Release date: Mar 12, 2017
You can probably see where this is going, and all salacious suspicions are proven after the first hipster-wardrobed applicant (Chris Voss) arrives. He’s bearing a CV that includes a goofily inept poem entitled “Holy Shit!,” but what Maya really wants is for him to prove how much of an, ahem, cunning linguist he is. (“You’re surprisingly not bad at that,” she says by way of critique as he lifts his face from between her legs.) It’s a lengthy interaction, and Olin plays this early scene with a thinly-veiled contempt and ferocity that is staggering. The control she exerts over her leonine features and that mesmerizing rasp of a voice is nothing less than masterful.

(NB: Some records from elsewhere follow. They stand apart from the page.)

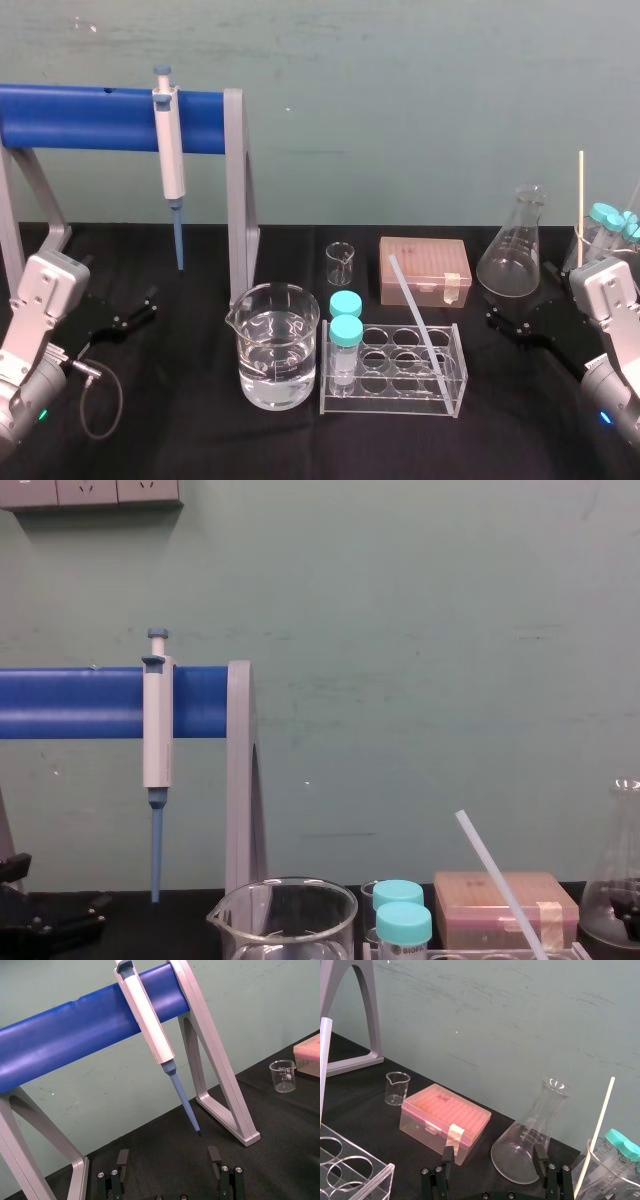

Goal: Pick up the stirring rod with one hand, then place it down.

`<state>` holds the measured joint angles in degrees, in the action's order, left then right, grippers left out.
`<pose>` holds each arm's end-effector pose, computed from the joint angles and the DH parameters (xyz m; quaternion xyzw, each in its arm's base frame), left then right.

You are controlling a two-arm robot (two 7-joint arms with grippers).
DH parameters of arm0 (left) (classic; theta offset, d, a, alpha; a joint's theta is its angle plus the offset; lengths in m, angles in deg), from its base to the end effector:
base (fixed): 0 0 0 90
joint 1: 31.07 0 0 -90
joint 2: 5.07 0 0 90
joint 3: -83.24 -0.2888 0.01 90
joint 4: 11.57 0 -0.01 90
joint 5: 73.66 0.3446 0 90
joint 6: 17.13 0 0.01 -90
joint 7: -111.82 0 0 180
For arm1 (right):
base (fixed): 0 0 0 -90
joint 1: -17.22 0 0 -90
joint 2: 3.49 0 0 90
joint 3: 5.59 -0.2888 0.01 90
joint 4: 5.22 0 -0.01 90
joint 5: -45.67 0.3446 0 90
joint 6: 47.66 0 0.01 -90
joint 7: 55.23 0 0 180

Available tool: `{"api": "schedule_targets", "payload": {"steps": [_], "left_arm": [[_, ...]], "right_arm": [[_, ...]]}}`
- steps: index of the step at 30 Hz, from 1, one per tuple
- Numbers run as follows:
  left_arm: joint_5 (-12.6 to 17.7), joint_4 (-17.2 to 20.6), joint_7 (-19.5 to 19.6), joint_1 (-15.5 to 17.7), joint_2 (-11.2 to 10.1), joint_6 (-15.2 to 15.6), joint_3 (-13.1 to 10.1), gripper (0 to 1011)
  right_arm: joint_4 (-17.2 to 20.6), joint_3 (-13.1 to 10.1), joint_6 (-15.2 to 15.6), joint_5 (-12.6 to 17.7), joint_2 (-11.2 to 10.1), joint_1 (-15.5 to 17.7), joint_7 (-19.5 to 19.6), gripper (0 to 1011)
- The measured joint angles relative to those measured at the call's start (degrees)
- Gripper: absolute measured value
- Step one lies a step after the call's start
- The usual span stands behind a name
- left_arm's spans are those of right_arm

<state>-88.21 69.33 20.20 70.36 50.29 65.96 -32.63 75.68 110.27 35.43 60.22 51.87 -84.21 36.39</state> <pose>0.3917 0.0725 -0.3082 0.1414 -0.1324 0.5799 0.7913 0.3917 -0.0725 -0.3082 -0.1414 -0.1324 -0.5799 0.7913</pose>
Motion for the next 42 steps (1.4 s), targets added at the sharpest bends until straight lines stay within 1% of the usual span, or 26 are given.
{"api": "schedule_targets", "payload": {"steps": [42], "left_arm": [[0.0, 0.0, 0.0, 0.0, 0.0, 0.0, 0.0, 1000]], "right_arm": [[0.0, 0.0, 0.0, 0.0, 0.0, 0.0, 0.0, 1003]]}}
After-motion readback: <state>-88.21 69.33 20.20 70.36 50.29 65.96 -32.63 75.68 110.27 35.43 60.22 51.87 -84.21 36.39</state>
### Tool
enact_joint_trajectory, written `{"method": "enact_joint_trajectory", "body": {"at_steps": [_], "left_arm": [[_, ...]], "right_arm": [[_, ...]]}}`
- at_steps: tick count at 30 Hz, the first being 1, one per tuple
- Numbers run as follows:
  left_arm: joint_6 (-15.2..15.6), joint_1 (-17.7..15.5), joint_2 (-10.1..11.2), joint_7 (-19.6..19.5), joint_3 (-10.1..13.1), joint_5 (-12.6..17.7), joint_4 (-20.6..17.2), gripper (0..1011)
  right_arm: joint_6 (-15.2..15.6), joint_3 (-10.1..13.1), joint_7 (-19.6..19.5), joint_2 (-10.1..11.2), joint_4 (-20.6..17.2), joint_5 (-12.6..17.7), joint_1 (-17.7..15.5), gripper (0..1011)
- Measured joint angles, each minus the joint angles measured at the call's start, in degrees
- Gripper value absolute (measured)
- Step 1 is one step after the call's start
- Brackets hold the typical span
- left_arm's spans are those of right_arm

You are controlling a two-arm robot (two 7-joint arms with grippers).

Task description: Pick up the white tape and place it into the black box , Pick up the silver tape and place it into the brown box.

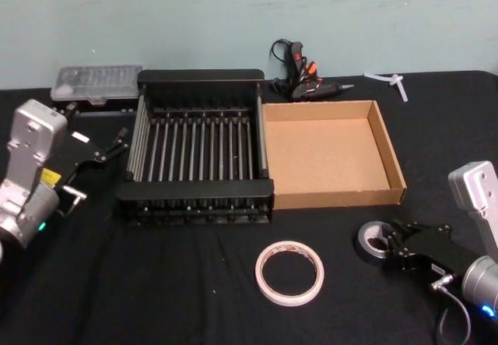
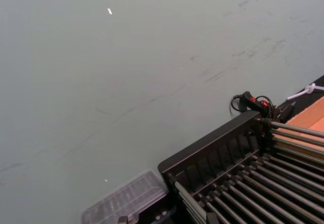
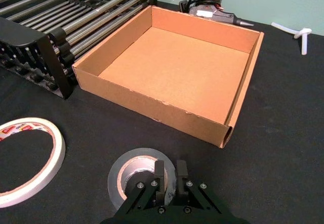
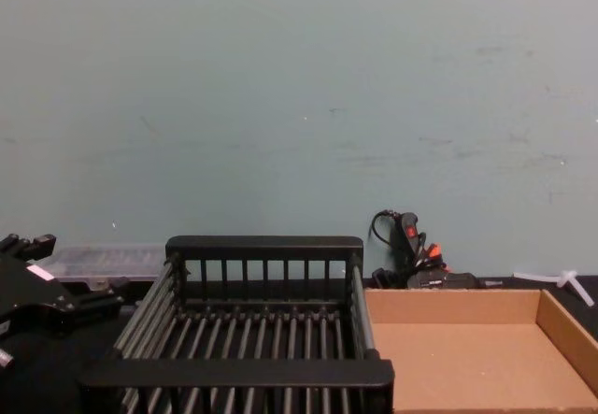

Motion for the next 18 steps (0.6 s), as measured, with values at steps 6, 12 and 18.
{"method": "enact_joint_trajectory", "body": {"at_steps": [6, 12, 18], "left_arm": [[0.0, 0.0, 0.0, 0.0, 0.0, 0.0, 0.0, 1001], [0.0, 0.0, 0.0, 0.0, 0.0, 0.0, 0.0, 1001], [0.0, 0.0, 0.0, 0.0, 0.0, 0.0, 0.0, 1001]], "right_arm": [[0.0, 0.0, 0.0, 0.0, 0.0, 0.0, 0.0, 138], [-0.3, 0.3, 0.4, -0.1, -0.2, 0.0, -0.2, 138], [-1.3, 0.8, 1.5, 0.2, -1.3, 0.2, -0.8, 138]]}}
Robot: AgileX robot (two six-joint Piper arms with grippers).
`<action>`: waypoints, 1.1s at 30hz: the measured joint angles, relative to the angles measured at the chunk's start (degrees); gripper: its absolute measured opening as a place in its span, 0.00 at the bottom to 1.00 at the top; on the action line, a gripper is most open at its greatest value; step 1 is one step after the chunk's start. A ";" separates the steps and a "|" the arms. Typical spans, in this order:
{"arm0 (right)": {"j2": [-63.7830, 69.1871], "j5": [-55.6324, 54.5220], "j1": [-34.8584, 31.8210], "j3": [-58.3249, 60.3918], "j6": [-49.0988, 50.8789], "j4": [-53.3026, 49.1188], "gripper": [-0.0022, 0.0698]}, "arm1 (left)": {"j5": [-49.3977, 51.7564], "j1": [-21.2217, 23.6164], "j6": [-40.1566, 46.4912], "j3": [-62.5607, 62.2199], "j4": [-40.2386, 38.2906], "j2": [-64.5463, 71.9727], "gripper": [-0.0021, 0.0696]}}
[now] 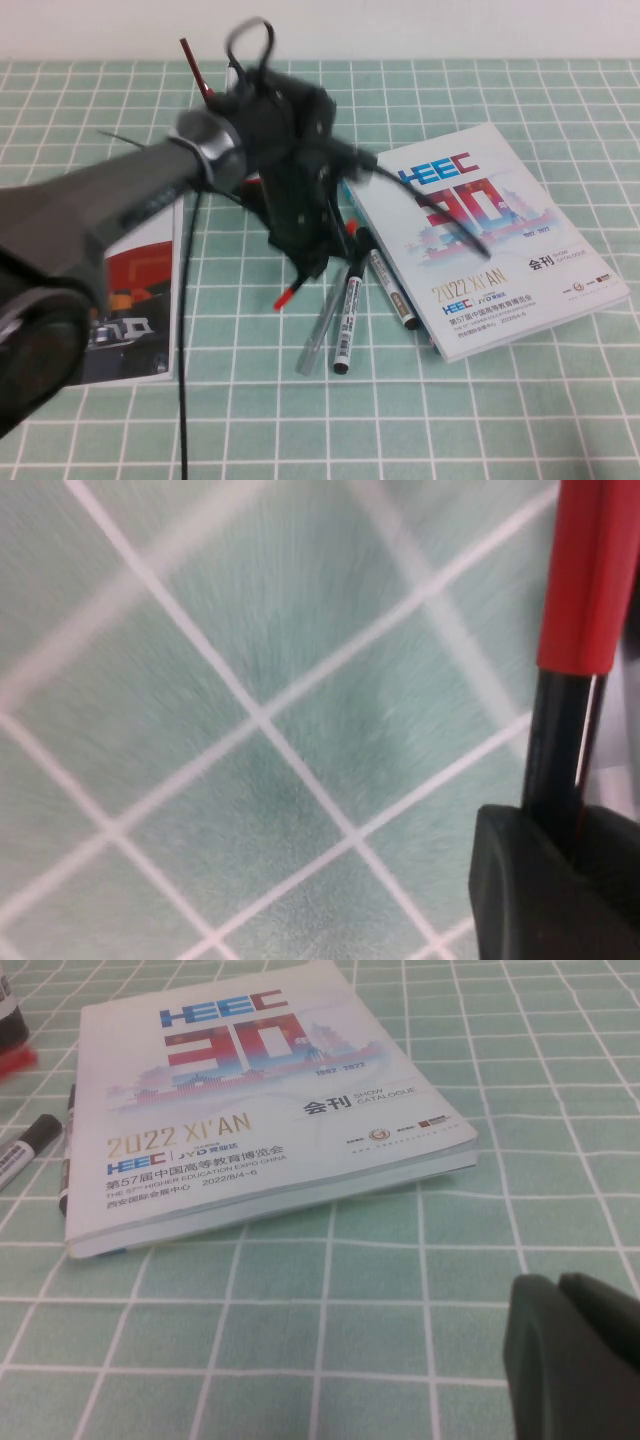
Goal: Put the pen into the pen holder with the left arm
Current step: Pick up the pen on the table, then place the pen onto the pen holder
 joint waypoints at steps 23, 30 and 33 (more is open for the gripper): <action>0.00 0.00 0.00 0.00 0.00 0.00 0.00 | -85.55 9.10 -3.28 42.66 0.01 -29.36 0.11; 0.00 0.00 0.00 0.00 0.00 0.00 0.00 | -101.82 14.54 -10.21 43.24 0.01 -22.22 0.11; 0.00 0.00 0.00 0.00 0.00 0.00 0.00 | -106.44 16.07 -13.37 43.24 0.01 -18.80 0.11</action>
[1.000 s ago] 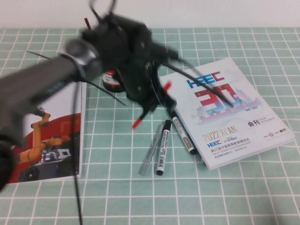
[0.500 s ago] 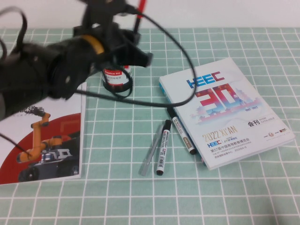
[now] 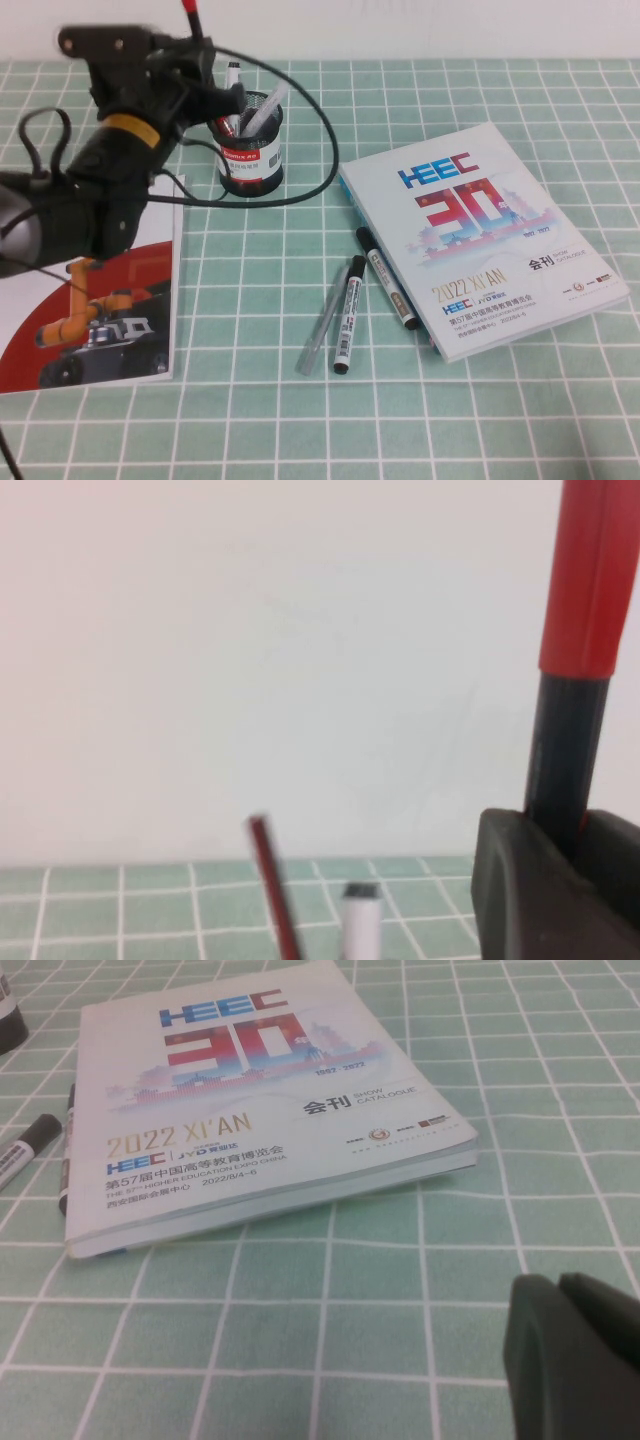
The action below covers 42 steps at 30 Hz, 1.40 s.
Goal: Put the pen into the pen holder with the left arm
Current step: Place the pen onto the pen holder
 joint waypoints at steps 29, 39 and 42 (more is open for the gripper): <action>0.00 0.00 0.00 0.00 0.00 0.00 0.00 | -0.55 0.55 -3.23 -5.24 4.50 11.06 0.11; 0.00 0.00 0.00 0.00 0.00 0.00 0.00 | -0.55 0.55 -3.22 -5.24 4.48 11.06 0.31; 0.00 0.00 0.00 0.00 0.00 0.00 0.00 | -0.55 0.55 -3.22 -5.24 4.48 10.92 0.41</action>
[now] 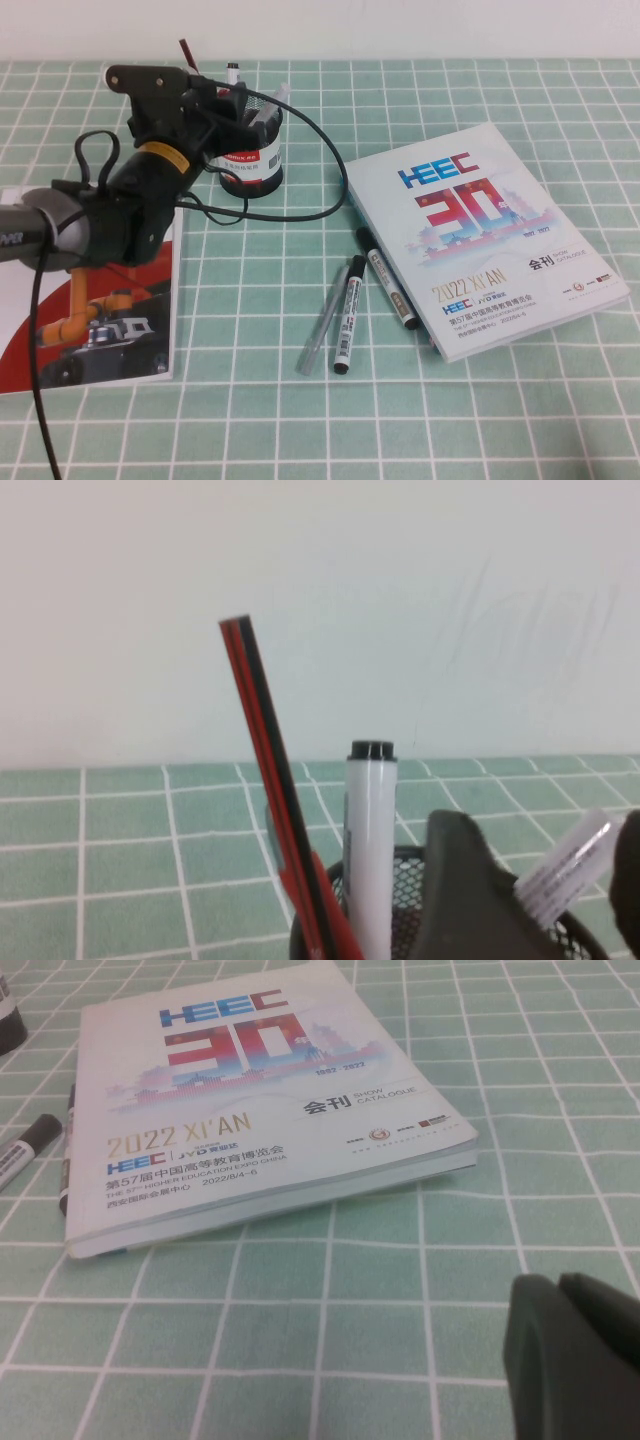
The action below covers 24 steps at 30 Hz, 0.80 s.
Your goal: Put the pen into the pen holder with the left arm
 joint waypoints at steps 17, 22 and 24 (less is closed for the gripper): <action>0.00 0.00 0.00 0.00 0.00 0.00 0.00 | 25.75 -0.10 5.33 0.00 1.76 -22.81 0.26; 0.00 0.00 0.00 0.00 0.00 0.00 0.00 | 38.25 -0.20 5.33 0.00 2.12 -32.60 0.06; 0.00 0.00 0.00 0.00 0.00 0.00 0.00 | 41.91 -0.20 5.33 0.00 2.35 -35.76 0.04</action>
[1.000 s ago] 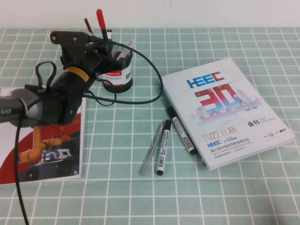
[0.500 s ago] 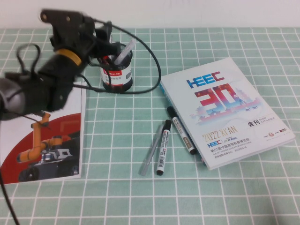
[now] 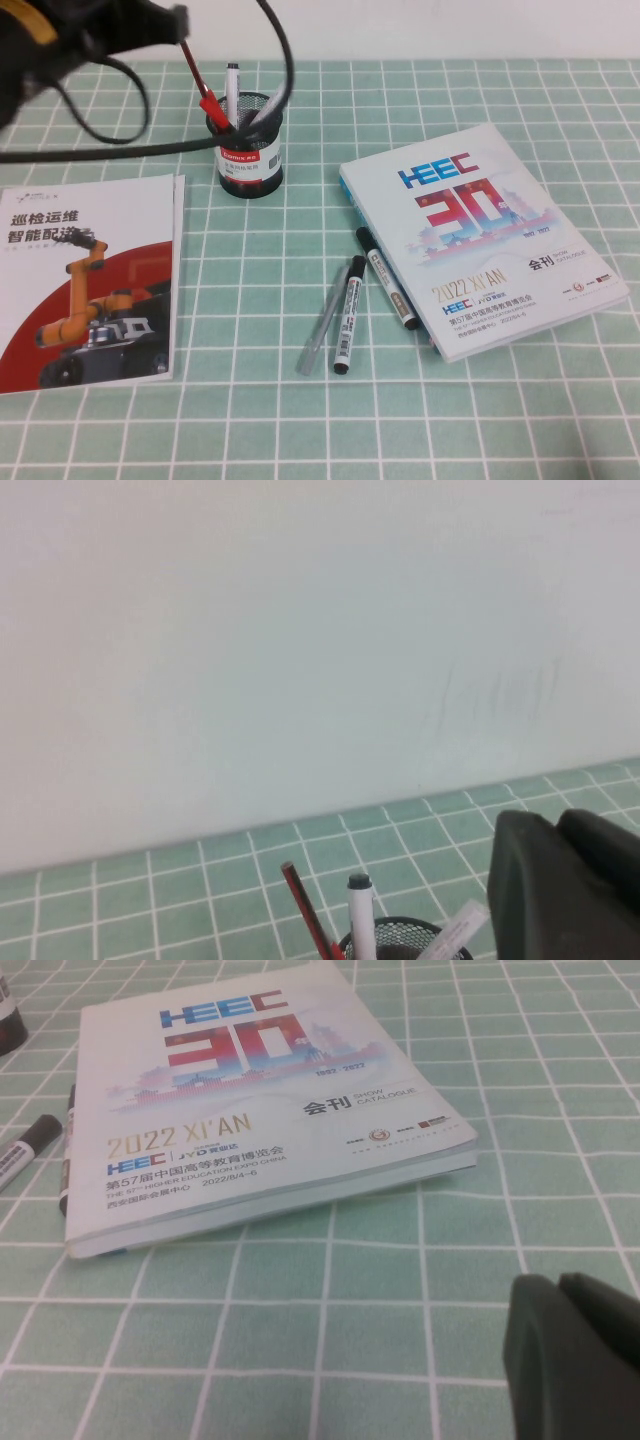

But those wishing for another Unbearable Lightness of Being or Enemies: A Love Story will have their hopes dashed once the film settles into its main plotline, a lethargic battle between two suitors—flighty, introverted, probably gay Ansel (Nathan Keyes) and N+1-reading testosterone factory Paul (Alexander Koch)—for Maya’s estate and affections. Despite the patently ridiculous material (true artists are a … wait for it … critically endangered species, and so those chosen few like Maya must rage, rage against the dying of the light, or something), Olin never wavers in her commitment. She’s often extraordinary in individual moments, as in a scene in which she denies Paul’s advances, then reacts with an astonishing range of emotions (murderous rage, passion, fear, flashes of love) as he rapes her.
But her male costars are nowhere near her league; the irritatingly fey and feeble Keyes, for one, is clearly better suited to his other 2017 acting credit — pop star Justin Timberlake in Lifetime’s Britney Ever After. So most scenes feel unbalanced, with Olin’s raw emoting adding up to little more than unfocused hysteria, while Cotler and Zyzak’s pretentiously hazy aesthetic, striving for Persona-era Ingmar Bergman (who was one of Olin’s early mentors), comes off more late Zalman King.
Thank heavens for Rosanna Arquette as Maya’s kooky, gun-toting neighbor Leonora. The few moody, off-kilter scenes between these two inimitable talents conjure some better movies that might have been, perhaps a West Coast redux of Robert Altman’s 3 Women or a Thelma and Louise in which the heroines quote Susan Sontag (and boast, as Maya does here, of sleeping with her) in-between their gun-toting feminist escapades. Better yet, just give these ladies an original vehicle worthy of their talents. They are now, as they always have been, too good to waste.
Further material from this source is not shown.